The insert 340 may comprise a breadth 344 that is larger than an
opening 338 of the extension cavity 334. In such embodiments the
insert 340 may compress to have a smaller breadth than the opening
338. Once the insert 340 is past the opening 338, the insert 340
may expand to comprise its original or substantially original
breadth 344. With both the insert 340 and the locking head 372
inside the extension cavity 334, the first end 363 of the shank 360
may be inserted into the cavity 334 of the carbide extension 330.

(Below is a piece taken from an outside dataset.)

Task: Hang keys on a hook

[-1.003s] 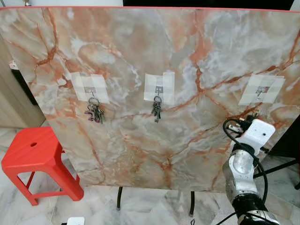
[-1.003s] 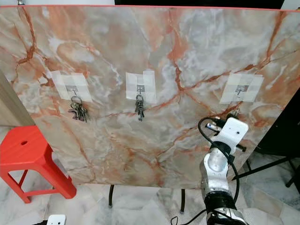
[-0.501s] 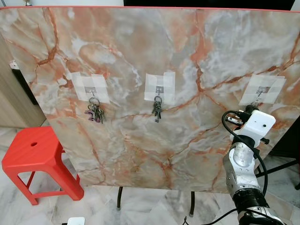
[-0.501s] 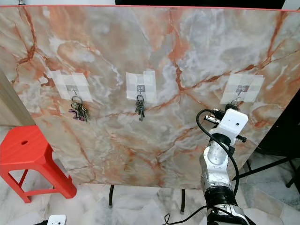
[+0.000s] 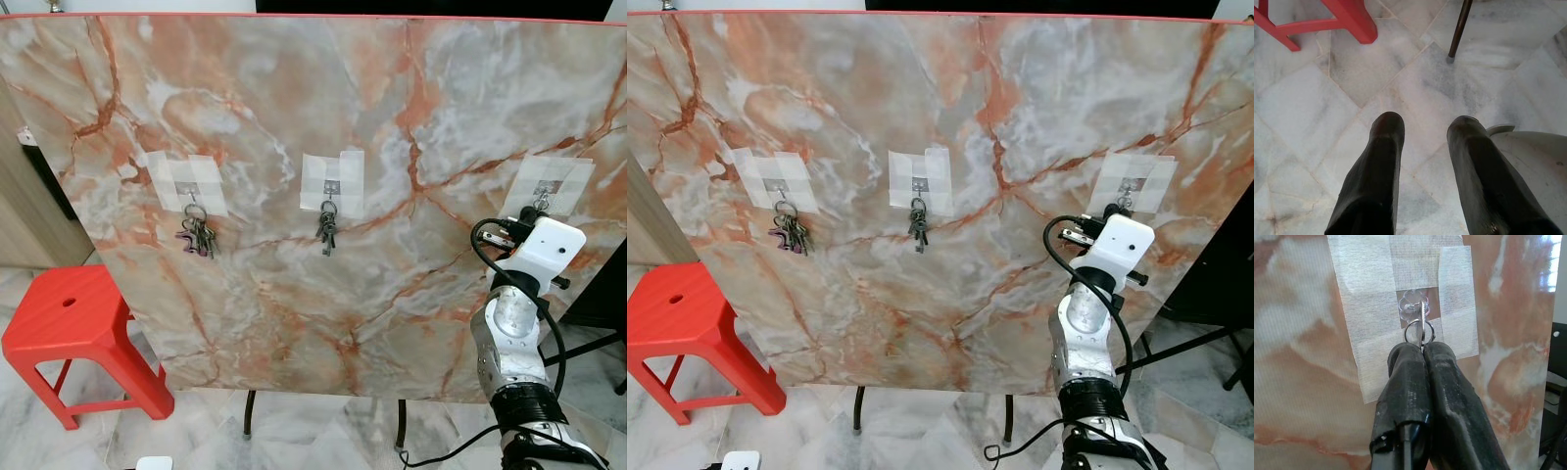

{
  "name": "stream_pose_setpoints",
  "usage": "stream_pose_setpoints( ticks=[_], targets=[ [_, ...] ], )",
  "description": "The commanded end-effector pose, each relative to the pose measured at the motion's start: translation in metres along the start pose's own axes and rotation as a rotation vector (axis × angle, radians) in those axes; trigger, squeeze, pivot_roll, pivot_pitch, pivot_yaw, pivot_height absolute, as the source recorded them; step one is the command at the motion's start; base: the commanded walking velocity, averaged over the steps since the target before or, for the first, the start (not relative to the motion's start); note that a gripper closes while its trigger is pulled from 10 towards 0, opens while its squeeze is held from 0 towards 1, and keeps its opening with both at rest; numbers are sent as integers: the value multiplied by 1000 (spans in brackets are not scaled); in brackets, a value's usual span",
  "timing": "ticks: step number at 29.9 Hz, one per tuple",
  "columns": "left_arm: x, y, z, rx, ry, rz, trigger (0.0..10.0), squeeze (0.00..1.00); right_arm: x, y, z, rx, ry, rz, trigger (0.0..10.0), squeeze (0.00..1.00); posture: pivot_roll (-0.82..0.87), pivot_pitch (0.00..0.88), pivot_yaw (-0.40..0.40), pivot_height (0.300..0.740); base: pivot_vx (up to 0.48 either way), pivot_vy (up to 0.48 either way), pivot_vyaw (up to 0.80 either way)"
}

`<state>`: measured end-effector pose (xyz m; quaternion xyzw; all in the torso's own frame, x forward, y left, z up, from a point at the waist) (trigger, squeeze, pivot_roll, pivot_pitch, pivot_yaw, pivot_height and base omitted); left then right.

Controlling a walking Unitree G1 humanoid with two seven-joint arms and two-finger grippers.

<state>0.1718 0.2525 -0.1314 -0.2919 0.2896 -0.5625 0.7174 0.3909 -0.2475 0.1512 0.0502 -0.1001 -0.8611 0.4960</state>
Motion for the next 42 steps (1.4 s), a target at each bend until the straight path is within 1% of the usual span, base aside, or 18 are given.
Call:
stream_pose_setpoints(
  ticks=[1,11,14,20,30,34,39,42],
  targets=[
    [-3,-2,-7,-28,-3,7,10000,0,1,7,7,6,7,-4,10000,0,62,0,-24,740,0,0,0],
    [-5,-2,-10,-39,-1,11,10000,0,-2,8,0,-31,10,11,10000,0,62,0,-22,740,0,0,0],
    [-6,-2,-9,-40,1,11,10000,0,-6,8,-3,-49,35,37,10000,0,62,0,-22,740,0,0,0],
    [-6,-2,-8,-39,3,11,10000,0,-7,9,-2,-50,42,44,10000,0,63,0,-21,740,0,0,0],
    [-9,-2,-11,-52,6,16,10000,0,3,8,5,-8,55,1,10000,0,61,0,-18,740,0,0,0],
    [-8,-2,-11,-53,7,15,10000,0,12,7,5,-1,49,-31,10000,0,59,0,-16,740,0,0,0],
    [-9,-2,-11,-53,8,15,10000,0,13,7,3,-8,52,-30,10000,0,59,0,-17,740,0,0,0],
    [-11,-3,-13,-65,8,20,10000,0,11,8,2,-15,58,-19,10000,0,59,0,-17,740,0,0,0]
  ],
)
Point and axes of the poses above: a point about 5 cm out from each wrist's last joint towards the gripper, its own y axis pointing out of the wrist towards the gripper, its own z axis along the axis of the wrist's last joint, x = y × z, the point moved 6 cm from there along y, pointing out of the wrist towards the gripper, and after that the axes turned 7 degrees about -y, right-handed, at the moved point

Once the entire first end 363 of the shank 360 is inserted into the
extension cavity 334 to a desired depth, a nut 382 may be threaded
onto an exposed end 378 of the locking shaft 376 until the nut 382
contacts a ledge 366 formed within the shank cavity 364 and
proximate the bore 362 and mechanically connects the locking
mechanism 370 to the shank 360. This contact and further threading
of the nut 382 on the locking shaft 376 may cause the locking shaft
376 to move toward the second end 367 of the shank 360 in a
direction parallel to the longitudinal central axis 312 of the
degradation assembly 310. This may also result in bringing the
radially-extending catch 374 of the locking head 372 into contact
with the insert 340, and bringing the insert 340 into contact with
the inwardly-protruding lip or catch 336 of the extension cavity
334.
382 is an embodiment of a tensioning mechanism 380. The tensioning
mechanism 380 is adapted to apply a rearward force on the locking
head 362 of the locking mechanism 360 as the first end 363 of the
shank 360 pushes in the opposite direction to apply tension along a
length of the locking shaft 376. In some embodiments the tensioning
mechanism 380 may comprise a press fit, a taper, and/or a nut
382.
Once the nut 382 is threaded tightly onto the locking shaft 376,
the locking head 372 and insert 340 are together too wide to exit
the opening 338 of the cavity 334. In some embodiments the contact
between the locking head 372 and the carbide extension 330 via the
insert 340 may be sufficient to prevent both rotation of the
working portion 315 about the central axis 312 and movement of the
working portion in a direction parallel to the central axis 312. In
some embodiments the locking mechanism 370 is also adapted to
induce the release of the shank 360 from attachment with the
carbide extension 330 by removing the nut 382 from the locking
shaft 376.
In some embodiments the insert 340 may be a snap ring. The insert
340 may comprise stainless steel and may be deformed by the
pressure of the locking head 372 being pulled towards the second
end 367 of the shank 330. As the insert 340 deforms it may become
harder. The deformation may also cause the insert 340 to be
complementary to both the inwardly-protruding lip 336 and the
radially-extending catch 374. This dually complementary insert 340
may avoid point loading or uneven loading, thereby equally
distributing contact stresses. In such embodiments the insert 340
may be inserted when it is comparatively soft, and then may be work
hardened while in place between the catches 336, 374.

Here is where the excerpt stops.